◆ Given records:
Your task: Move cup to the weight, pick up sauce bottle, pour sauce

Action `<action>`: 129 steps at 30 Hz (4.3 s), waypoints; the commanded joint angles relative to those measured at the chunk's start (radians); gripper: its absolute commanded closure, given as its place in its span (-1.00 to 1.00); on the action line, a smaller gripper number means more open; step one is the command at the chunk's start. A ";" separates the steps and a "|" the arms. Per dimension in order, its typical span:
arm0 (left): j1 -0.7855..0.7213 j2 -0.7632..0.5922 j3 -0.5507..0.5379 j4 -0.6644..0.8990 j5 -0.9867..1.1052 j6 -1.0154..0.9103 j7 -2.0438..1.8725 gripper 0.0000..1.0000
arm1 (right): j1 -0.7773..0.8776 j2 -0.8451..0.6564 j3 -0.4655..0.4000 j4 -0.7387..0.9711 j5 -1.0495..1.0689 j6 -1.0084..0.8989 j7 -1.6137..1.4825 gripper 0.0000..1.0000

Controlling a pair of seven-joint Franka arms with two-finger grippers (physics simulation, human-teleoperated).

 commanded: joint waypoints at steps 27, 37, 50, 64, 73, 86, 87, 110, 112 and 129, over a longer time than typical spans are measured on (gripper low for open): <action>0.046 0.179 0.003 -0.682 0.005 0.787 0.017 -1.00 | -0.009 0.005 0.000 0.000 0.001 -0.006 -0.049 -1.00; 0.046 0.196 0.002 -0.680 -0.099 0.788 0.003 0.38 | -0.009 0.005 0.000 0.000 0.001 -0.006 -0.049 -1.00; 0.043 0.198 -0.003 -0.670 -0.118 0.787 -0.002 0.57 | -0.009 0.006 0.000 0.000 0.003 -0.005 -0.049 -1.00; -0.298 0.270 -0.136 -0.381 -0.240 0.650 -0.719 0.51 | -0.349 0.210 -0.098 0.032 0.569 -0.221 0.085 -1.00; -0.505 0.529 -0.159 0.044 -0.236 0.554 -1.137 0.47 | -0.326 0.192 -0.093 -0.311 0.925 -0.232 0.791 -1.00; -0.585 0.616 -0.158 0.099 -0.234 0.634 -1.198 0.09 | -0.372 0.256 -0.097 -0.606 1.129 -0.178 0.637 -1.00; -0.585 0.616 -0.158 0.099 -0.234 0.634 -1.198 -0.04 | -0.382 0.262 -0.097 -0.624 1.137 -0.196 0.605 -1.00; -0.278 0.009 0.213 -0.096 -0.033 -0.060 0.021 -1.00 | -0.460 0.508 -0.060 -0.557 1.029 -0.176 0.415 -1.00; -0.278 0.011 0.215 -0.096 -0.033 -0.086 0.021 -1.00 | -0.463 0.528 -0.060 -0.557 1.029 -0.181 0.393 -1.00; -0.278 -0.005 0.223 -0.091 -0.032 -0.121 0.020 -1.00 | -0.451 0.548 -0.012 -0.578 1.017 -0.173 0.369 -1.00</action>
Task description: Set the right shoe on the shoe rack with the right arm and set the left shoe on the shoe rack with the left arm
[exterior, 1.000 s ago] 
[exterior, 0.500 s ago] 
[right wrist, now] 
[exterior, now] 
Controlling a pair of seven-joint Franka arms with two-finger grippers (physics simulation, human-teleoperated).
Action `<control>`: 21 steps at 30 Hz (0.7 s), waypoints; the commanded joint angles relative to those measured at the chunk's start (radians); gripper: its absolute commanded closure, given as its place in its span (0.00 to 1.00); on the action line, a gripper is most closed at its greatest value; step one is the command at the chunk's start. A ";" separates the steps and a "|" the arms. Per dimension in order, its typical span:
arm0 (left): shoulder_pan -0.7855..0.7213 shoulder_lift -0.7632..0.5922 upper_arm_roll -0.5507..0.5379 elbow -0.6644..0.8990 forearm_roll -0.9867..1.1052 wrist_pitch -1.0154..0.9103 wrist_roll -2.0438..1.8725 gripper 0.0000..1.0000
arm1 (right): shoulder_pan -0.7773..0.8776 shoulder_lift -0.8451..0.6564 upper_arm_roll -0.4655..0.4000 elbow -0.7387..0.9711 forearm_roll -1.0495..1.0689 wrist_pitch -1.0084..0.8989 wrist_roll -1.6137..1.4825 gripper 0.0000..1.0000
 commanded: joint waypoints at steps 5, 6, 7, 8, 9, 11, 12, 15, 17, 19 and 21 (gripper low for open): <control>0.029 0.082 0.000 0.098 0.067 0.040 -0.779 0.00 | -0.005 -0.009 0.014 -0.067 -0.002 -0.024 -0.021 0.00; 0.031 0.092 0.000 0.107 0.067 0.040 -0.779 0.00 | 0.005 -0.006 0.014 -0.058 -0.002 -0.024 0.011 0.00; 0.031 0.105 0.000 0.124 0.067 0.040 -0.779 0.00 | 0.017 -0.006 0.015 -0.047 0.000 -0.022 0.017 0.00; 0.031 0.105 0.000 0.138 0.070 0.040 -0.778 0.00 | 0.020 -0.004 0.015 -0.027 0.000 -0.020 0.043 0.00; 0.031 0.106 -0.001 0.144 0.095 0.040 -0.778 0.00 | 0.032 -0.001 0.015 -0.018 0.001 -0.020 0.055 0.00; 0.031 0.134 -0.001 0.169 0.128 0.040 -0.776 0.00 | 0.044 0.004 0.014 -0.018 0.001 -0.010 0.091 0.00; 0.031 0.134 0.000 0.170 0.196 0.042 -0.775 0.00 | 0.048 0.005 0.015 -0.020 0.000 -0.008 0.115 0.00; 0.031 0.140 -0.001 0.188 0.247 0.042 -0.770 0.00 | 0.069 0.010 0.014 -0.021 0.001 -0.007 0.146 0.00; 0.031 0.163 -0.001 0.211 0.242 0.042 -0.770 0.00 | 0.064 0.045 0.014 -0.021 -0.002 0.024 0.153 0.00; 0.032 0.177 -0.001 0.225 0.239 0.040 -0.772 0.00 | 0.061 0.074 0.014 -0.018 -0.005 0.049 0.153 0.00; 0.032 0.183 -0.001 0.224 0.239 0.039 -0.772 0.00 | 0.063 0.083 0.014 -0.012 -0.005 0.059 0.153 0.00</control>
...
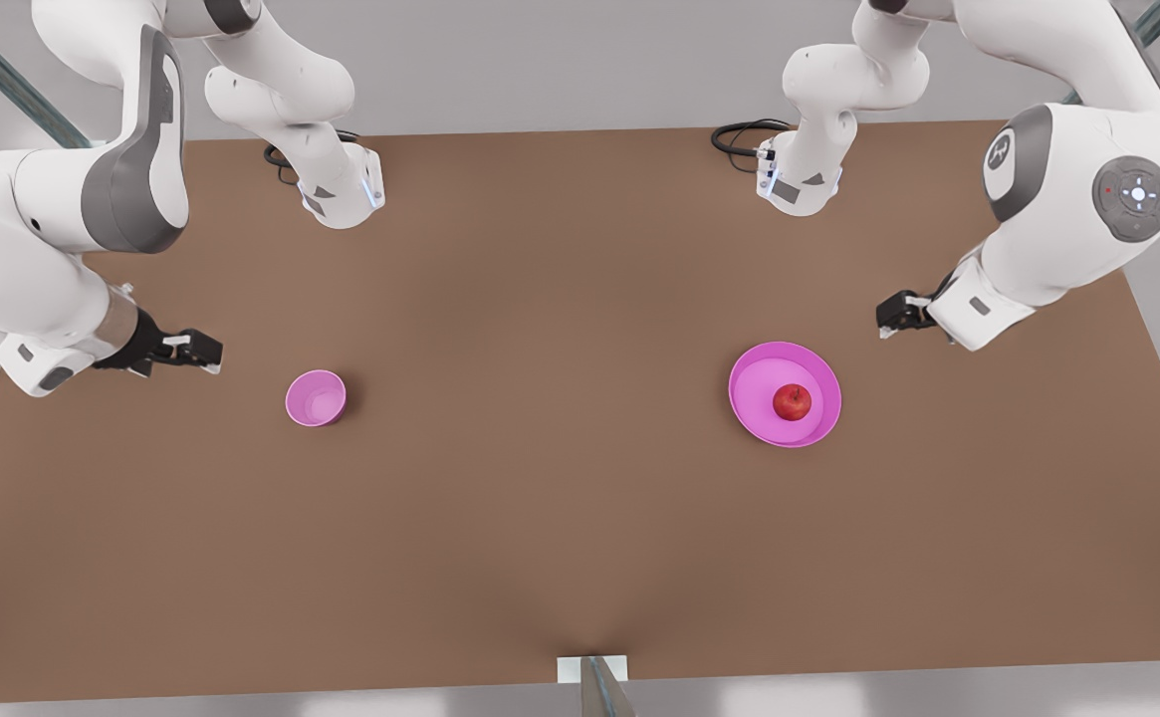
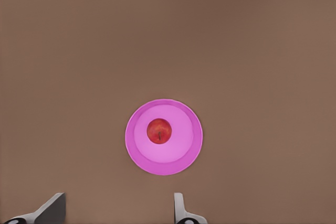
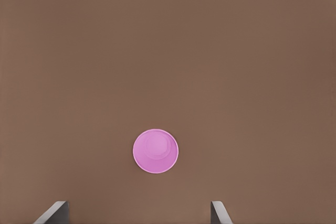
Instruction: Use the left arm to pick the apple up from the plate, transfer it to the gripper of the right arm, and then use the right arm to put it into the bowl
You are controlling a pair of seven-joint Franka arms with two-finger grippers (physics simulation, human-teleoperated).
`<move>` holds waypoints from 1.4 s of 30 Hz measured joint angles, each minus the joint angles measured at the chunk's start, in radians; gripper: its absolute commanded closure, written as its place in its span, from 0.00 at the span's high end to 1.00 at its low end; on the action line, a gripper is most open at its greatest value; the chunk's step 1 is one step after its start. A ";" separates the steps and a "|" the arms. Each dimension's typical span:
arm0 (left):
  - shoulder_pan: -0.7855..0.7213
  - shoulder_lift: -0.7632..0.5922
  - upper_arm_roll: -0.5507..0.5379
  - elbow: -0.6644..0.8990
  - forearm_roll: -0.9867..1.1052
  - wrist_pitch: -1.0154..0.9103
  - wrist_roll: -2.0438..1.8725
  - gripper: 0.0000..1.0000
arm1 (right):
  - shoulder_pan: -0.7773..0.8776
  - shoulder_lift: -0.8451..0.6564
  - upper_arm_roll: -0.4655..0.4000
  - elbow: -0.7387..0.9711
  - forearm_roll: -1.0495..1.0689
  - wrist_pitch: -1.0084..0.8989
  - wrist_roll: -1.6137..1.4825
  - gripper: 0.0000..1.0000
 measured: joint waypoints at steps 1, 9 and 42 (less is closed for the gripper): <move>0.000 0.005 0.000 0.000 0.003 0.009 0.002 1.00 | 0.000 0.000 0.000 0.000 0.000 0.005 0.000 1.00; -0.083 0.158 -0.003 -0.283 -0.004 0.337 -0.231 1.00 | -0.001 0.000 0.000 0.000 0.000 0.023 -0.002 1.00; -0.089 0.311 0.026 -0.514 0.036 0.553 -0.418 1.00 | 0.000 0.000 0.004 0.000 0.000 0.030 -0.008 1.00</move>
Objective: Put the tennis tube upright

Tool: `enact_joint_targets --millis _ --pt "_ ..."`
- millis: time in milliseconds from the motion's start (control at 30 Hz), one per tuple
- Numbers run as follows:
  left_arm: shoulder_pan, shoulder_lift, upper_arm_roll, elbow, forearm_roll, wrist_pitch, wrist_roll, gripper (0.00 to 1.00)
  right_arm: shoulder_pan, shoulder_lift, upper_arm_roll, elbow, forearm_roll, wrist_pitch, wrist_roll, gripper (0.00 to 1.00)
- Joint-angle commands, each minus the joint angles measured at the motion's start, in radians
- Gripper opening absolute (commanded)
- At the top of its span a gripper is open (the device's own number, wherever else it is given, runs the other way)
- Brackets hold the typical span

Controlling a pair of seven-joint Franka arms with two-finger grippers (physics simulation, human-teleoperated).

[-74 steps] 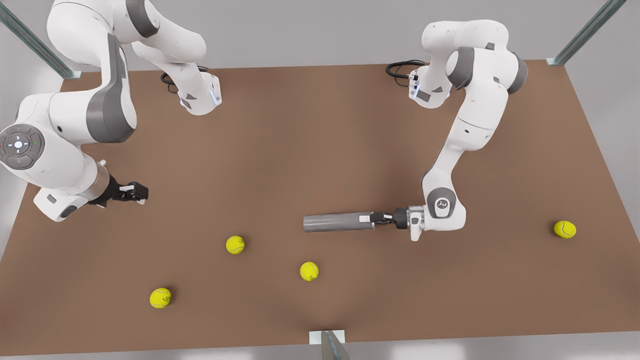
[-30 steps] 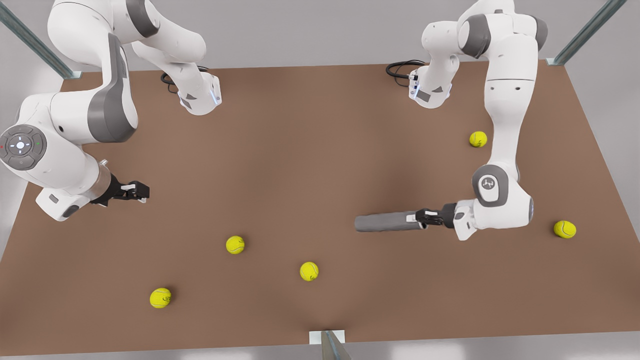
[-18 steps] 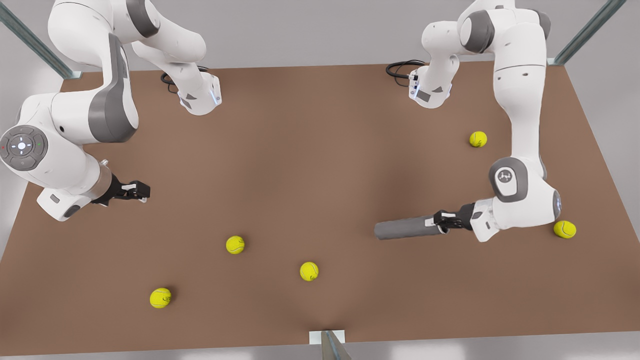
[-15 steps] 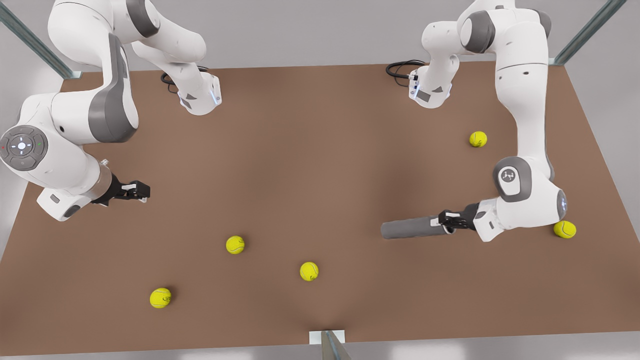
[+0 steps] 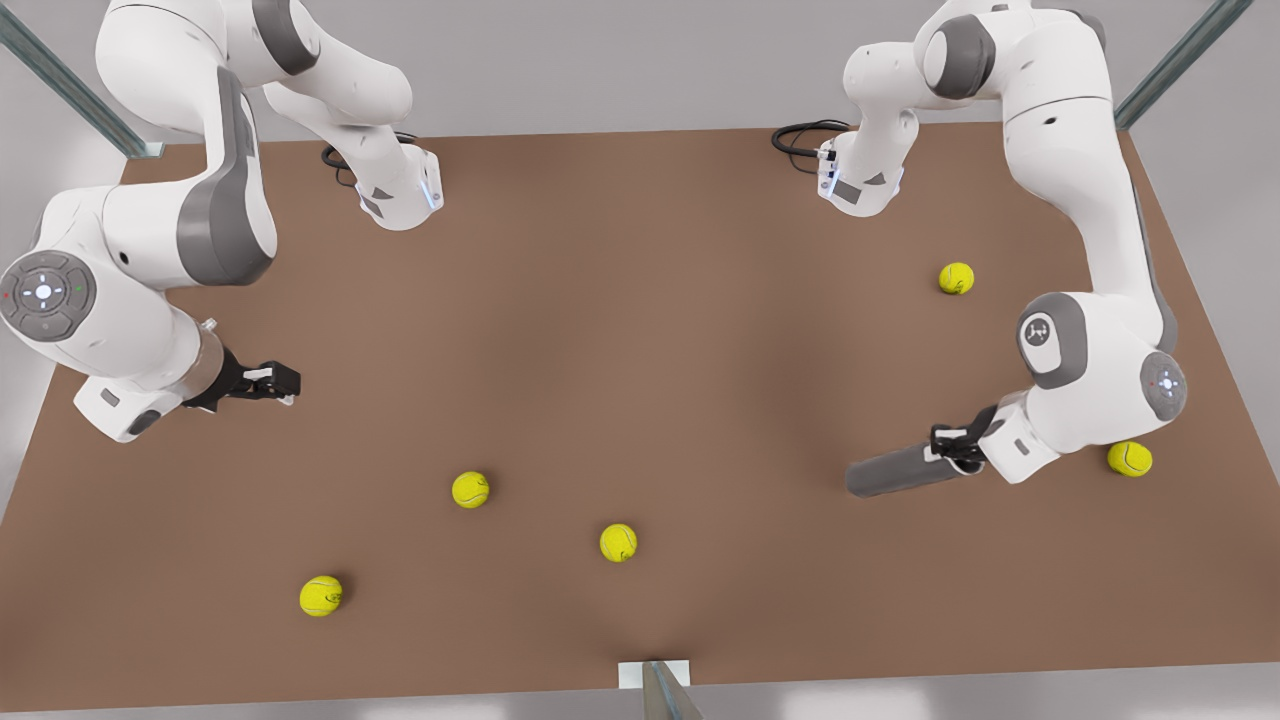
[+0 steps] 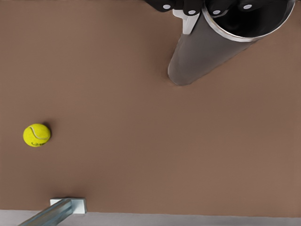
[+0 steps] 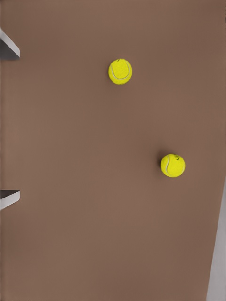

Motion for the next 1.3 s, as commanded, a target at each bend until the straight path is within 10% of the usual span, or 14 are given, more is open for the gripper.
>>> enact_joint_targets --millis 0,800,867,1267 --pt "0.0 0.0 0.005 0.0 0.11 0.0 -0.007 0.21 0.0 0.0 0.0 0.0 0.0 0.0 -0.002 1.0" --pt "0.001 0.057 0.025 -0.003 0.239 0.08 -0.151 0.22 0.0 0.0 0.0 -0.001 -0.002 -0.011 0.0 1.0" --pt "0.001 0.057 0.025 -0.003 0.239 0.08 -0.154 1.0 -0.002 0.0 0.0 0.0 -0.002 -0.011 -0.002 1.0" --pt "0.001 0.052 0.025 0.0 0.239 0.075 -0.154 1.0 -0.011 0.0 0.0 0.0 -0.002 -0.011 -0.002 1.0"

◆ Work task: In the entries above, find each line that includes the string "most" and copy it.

◆ Finished exercise:
Action `<control>`: 21 steps at 30 Hz (0.7 s), waypoints; the commanded joint angles relative to those measured at the chunk's start (radians); gripper: its absolute commanded closure, given as its place in its span (0.00 to 1.00); on the action line, a gripper is most closed at its greatest value; step one is the command at the chunk's start. A ";" separates the steps and a "|" the arms. Per dimension in order, its typical span:
`<move>` holds waypoints from 1.4 s of 30 Hz measured joint angles, each minus the joint angles measured at the chunk's start, in radians; gripper: its absolute commanded closure, written as its place in its span, from 0.00 at the span's high end to 1.00 at its low end; on the action line, a gripper is most open at its greatest value; the chunk's step 1 is one step after its start. A ";" separates the steps and a "|" the arms. Each dimension's typical span:

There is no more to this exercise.